Heck yeah, I know how to live it up on the weekend.

Rather than flail around looking for more online instructions and advice on lapped zippers, I went through all of my sewing books and tried each and every method I already owned. I had a LOT of lapped zipper techniques to learn from. Here is the rundown:

Singer Sewing Essentials

This is the Singer Sewing Essentials method, and oh my criminy those women love to baste. Baste the zipper opening closed, baste to the left, baste to the right. I did this one twice and still had the lowest success rate with this method — big gap at the zipper pull and lookit:
I still managed to miss a little bit of the inside of the placket. Time consuming and inconsistent results. My least favorite method.


2. Coats and Clark Package Instructions

Several people suggested using the instructions that come with Coats and Clark zippers and I can see why — nice results! True, my topstitching goes wonky toward the zipper pull but that is operator error (well, they suggested optionally marking your stitch line with tape and I didn’t do that. They don’t specifically say to eyeball it but they don’t say not to either. Maybe we can share the blame. Anyhoo, a very nice zipper though maybe the placket is a little wider than necessary. I definitely approve.

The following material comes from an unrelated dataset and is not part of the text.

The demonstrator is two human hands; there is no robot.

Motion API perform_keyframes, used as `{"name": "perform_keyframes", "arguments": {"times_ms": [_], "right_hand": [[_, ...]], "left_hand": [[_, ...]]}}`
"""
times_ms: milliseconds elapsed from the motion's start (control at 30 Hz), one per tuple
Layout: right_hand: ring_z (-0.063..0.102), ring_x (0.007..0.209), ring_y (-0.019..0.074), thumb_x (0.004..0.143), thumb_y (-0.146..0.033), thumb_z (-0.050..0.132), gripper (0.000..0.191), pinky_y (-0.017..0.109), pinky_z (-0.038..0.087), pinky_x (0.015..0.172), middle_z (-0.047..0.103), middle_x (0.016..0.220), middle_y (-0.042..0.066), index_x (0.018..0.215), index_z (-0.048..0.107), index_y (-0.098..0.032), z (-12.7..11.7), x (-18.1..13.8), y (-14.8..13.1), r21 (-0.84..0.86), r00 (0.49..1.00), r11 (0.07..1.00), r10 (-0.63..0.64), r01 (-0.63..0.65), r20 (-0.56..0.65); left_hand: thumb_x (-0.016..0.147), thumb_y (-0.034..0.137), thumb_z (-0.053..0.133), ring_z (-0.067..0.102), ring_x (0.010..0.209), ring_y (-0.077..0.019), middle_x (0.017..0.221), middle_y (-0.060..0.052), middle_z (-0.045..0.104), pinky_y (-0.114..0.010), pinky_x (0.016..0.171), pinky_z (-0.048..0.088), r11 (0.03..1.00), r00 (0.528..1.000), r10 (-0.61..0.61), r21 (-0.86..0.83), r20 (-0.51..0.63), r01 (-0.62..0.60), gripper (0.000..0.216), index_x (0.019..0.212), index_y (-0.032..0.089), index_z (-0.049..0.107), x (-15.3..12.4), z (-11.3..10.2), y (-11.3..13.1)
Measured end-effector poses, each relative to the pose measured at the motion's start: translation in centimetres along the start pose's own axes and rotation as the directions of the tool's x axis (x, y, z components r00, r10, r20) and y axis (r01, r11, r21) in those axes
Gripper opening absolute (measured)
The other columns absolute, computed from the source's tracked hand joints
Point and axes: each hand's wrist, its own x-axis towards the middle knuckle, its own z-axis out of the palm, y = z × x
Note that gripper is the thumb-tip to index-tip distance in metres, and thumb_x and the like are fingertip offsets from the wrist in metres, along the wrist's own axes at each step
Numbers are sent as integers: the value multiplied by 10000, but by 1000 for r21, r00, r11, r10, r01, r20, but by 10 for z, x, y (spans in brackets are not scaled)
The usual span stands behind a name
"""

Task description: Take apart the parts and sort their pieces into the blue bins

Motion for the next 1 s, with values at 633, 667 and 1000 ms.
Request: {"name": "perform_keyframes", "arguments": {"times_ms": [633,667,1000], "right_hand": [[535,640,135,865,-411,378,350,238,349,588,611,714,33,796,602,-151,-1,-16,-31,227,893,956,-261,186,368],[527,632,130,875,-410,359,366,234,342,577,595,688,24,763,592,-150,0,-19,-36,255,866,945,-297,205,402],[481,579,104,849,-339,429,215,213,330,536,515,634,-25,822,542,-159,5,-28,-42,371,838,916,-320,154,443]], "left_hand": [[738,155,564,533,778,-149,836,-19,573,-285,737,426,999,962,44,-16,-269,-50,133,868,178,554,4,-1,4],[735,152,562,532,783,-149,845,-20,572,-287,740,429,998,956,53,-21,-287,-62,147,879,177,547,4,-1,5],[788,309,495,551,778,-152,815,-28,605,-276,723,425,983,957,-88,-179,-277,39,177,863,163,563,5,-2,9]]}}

3. Guide to Fashion Sewing

Now check this out! My favorite by far was in a book I almost didn’t bother looking in, Guide to Fashion Sewing by Connie Amaden-Crawford (Note, I used an older edition). This method is quick with excellent results. You don’t even baste the zipper opening, you just press it, then fudge the left seam allowance about a quarter inch so it will be sure to tuck under the placket. Then you stitch the closed zipper to the left, pin the right side over it, and topstitch a half inch from the seam fold. DONE. Suck it, tricky lap zippers, I conquered you!!!

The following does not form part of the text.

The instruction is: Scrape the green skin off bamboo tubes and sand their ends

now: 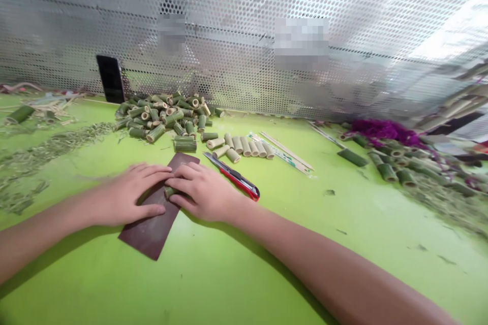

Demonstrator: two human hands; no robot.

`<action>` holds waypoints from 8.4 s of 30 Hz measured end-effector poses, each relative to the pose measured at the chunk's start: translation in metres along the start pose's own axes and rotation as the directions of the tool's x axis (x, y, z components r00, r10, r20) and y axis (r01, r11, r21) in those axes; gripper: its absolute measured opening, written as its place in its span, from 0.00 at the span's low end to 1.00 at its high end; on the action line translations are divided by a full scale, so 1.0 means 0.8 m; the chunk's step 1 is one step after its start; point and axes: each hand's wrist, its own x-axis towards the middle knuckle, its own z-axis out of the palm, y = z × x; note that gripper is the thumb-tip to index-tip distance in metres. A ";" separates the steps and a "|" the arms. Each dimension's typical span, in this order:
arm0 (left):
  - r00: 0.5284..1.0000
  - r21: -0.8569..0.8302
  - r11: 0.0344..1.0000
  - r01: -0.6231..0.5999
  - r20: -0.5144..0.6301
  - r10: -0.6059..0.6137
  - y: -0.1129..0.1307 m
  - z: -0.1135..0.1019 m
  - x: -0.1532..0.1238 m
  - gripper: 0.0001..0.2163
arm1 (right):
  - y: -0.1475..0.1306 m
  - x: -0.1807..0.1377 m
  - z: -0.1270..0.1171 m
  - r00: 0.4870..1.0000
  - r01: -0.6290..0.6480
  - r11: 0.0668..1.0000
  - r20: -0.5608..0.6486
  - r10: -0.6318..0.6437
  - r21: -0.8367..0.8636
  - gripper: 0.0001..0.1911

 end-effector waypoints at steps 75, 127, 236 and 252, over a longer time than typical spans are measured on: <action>0.897 -0.045 0.944 0.326 0.331 -0.294 0.018 -0.019 -0.020 0.68 | -0.051 -0.004 0.002 0.994 -0.090 0.996 0.055 0.090 -0.005 0.10; 0.952 -0.090 0.986 0.142 0.286 -0.111 0.018 -0.025 -0.013 0.56 | -0.030 0.003 -0.004 0.986 -0.130 0.988 0.094 0.137 -0.081 0.15; 0.964 -0.079 0.994 0.075 0.259 -0.052 0.012 -0.017 -0.014 0.58 | -0.022 0.011 -0.021 0.849 -0.511 0.302 0.417 0.323 0.805 0.21; 0.955 -0.078 0.989 0.123 0.279 -0.097 0.013 -0.020 -0.011 0.59 | -0.038 0.005 -0.014 0.926 -0.270 0.959 0.249 0.284 -0.090 0.09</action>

4. Pat Moyes’s Instructions Sheet

I think the most elegant version was the one I made using the instructions I got from Pat Moyes at Apparel Arts in San Francisco. It uses a lot of measuring and marking but not a ton of basting. In this method you use chalk or a tailor’s pencil and mark your stitching — that ‘L’ shaped stitch line for the placket is marked but also the stitching lines inside. That way there is no chance of missing the inside of the placket. No matter what method I end up using in future I will add this approach to it. Note I still had the jog at the zipper pull. This is a slimmer placket, which I appreciate.

And this entry wins the Miss Congeniality Prize:


5. Keep it Sew Simple by Laurie Pat McWilliams and Constance N. Torres

You sew the placket first! Without the zipper!! See:

You baste the zipper opening, and press the seam allowances open, per usual. Then, and here’s the crazy part, you topstitch the right side 3/8″ inch from the zipper opening fold. Then you open the basting stitches and tape the left side of the zipper to the wrong side of the fabric and stitch it with a zipper foot. I had a problem with this because I wound up stitching through the tape, since I couldn’t see itBut that can be avoided next time.

Next, on the right side, you put the other side of the garment over the zipper, covering your stitches, and tape the fabrics together. Then sew the seam allowance to the zipper as close as possible to the topstitch on the wrong side.This method took only a couple of minutes and it looks really good. The underside is totally covered by the placket (not true of the very time-consuming Singer approach) and since the placket is sewn shut first, it solves the problem that led me to Lapped Zipper Intensive in the first place. I am really impressed.

This exercise has convinced me of several things, namely:

  • Don’t Baste Your Time. None of the baste-heavy methods produced results superior to the non-basted ones. Basting can be replaced by careful measuring and/or careful marking, neither of which require extra time at the machine or pulling out basting! Also, sometimes I messed up even with the basting but I never messed up when I measured/marked.
  • Wider is better. Seam allowances of 3/4″ to 1″ are necessary for good results in lapped zippers (for me anyway)
  • Pressing is sewing. Even the zipper opening can be left unbasted if you use good pressing. Pressing took the place of basting in the most efficient techniqes.
  • Mark your stitch lines and peek. Careful marking of stitch lines in lap zippers takes out all the guesswork. Also, don’t forget you can flip it over, peek inside, and otherwise guarantee that you will be catching everything the way you need to before you put your project under the needle.
  • Tend toward being ‘open’-minded. I would say these techniques were split 50-50 between those that had you sew with the zipper closed and the teeth directly on the zipper opening, and those that had the zipper open and lined the teeth up slightly beside the opening. My favorites tended to use the open zipper (the exception was the placket-first technique).
  • Pulls go down. I could be wrong, but it seems to me that every method that had me leave the zipper pull up ‘to reduce bulk’ wound up gapping at the pull when I finished. The methods that had me leave the pull down managed to cover the pull.

But my most pleasing discovery was that with enough practice I could learn to sew a lapped zipper overnight!